## [What is expected]
Print every entry again, precisely as written.

## [Provided records]
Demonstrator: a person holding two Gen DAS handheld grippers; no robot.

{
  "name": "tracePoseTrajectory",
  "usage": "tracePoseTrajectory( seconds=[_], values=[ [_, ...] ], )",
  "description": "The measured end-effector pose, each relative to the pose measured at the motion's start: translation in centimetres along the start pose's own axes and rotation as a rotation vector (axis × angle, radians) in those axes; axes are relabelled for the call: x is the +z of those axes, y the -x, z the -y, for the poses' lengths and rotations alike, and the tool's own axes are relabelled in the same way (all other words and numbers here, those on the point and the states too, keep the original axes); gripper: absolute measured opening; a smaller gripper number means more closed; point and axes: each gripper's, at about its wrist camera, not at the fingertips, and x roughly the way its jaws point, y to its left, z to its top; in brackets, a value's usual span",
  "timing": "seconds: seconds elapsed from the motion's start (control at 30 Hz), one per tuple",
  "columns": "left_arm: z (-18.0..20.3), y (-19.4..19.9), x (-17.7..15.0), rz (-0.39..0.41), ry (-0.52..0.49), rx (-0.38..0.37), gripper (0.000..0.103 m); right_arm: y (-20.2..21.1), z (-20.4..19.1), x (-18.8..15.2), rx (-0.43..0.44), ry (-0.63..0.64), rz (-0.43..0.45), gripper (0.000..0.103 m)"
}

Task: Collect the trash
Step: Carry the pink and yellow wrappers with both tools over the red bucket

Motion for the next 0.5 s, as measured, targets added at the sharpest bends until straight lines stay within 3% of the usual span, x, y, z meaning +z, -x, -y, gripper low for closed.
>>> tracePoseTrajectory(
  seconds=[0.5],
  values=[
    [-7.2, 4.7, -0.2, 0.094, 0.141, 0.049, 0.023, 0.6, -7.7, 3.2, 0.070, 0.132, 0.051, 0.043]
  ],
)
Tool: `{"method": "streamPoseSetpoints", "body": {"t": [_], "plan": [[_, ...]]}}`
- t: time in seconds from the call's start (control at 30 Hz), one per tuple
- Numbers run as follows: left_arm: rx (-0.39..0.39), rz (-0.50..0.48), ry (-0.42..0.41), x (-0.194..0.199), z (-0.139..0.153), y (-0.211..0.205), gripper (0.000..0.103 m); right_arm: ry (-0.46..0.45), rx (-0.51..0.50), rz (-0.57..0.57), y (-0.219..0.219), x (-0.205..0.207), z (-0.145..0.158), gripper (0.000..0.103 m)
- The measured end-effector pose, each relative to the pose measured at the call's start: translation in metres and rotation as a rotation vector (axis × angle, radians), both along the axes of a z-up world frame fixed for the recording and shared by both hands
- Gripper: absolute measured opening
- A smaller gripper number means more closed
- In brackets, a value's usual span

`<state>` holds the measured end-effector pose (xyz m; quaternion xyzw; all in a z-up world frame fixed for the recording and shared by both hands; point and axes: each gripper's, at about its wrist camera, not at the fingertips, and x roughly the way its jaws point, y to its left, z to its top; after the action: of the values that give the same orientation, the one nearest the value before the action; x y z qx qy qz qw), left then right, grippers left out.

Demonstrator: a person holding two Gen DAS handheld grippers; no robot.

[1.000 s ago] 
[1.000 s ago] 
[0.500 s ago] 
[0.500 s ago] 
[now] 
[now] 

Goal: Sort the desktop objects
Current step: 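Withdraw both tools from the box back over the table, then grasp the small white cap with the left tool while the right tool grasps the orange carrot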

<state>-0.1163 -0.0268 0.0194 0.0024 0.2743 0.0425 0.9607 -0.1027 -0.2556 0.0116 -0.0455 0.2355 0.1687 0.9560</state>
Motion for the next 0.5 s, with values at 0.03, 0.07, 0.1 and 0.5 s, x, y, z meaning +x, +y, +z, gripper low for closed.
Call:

## [Task answer]
Demonstrator: a person holding two Gen DAS handheld grippers; no robot.

{
  "name": "tracePoseTrajectory",
  "usage": "tracePoseTrajectory( seconds=[_], values=[ [_, ...] ], )",
  "description": "The measured end-effector pose, each relative to the pose measured at the motion's start: translation in centimetres along the start pose's own axes and rotation as a rotation vector (axis × angle, radians) in those axes; axes are relabelled for the call: x is the +z of those axes, y the -x, z the -y, for the poses' lengths and rotations alike, and the tool's own axes are relabelled in the same way (all other words and numbers here, those on the point and the states too, keep the original axes); gripper: absolute measured opening; a smaller gripper number means more closed; point and axes: each gripper's, at about its wrist camera, not at the fingertips, and x roughly the way its jaws point, y to its left, z to its top; in brackets, a value's usual span",
  "timing": "seconds: seconds elapsed from the motion's start (control at 30 Hz), one per tuple",
  "columns": "left_arm: z (-18.0..20.3), y (-19.4..19.9), x (-17.7..15.0), rz (-0.39..0.41), ry (-0.52..0.49), rx (-0.38..0.37), gripper (0.000..0.103 m); right_arm: y (-20.2..21.1), z (-20.4..19.1), x (-18.8..15.2), rx (-0.43..0.44), ry (-0.63..0.64), rz (-0.43..0.45), gripper (0.000..0.103 m)"
}

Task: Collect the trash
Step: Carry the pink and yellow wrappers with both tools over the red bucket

Motion for the next 0.5 s, as measured, targets added at the sharpest bends until straight lines stay within 3% of the usual span, x, y, z meaning +z, -x, -y, gripper low for closed.
>>> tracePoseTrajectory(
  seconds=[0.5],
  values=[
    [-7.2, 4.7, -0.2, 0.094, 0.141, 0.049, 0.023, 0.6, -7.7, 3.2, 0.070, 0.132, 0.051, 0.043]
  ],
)
Tool: `{"method": "streamPoseSetpoints", "body": {"t": [_], "plan": [[_, ...]]}}`
- t: time in seconds from the call's start (control at 30 Hz), one per tuple
- Numbers run as follows: left_arm: rx (-0.39..0.39), rz (-0.50..0.48), ry (-0.42..0.41), x (-0.194..0.199), z (-0.139..0.153), y (-0.211..0.205), gripper (0.000..0.103 m); right_arm: ry (-0.46..0.45), rx (-0.51..0.50), rz (-0.57..0.57), y (-0.219..0.219), x (-0.205..0.207), z (-0.145..0.158), gripper (0.000..0.103 m)
- The measured end-effector pose, each relative to the pose measured at the call's start: translation in metres and rotation as a rotation vector (axis × angle, radians), both along the axes of a z-up world frame fixed for the recording and shared by both hands
- Gripper: absolute measured opening
- A smaller gripper number means more closed
- In brackets, a value's usual span

`<state>` holds the measured end-effector pose (xyz m; quaternion xyzw; all in a z-up world frame fixed for the recording and shared by both hands; point and axes: each gripper's, at about its wrist camera, not at the fingertips, and x roughly the way its jaws point, y to its left, z to its top; after the action: of the values that give the same orientation, the one nearest the value before the action; x y z qx qy qz qw), left then right, grippers left out.

Demonstrator: a person holding two Gen DAS handheld grippers; no robot.

[1.000 s ago] 
[1.000 s ago] 
[0.500 s ago] 
[0.500 s ago] 
[now] 
[now] 

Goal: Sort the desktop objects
Current step: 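Withdraw both tools from the box back over the table, then grasp the small white cap with the left tool while the right tool grasps the orange carrot
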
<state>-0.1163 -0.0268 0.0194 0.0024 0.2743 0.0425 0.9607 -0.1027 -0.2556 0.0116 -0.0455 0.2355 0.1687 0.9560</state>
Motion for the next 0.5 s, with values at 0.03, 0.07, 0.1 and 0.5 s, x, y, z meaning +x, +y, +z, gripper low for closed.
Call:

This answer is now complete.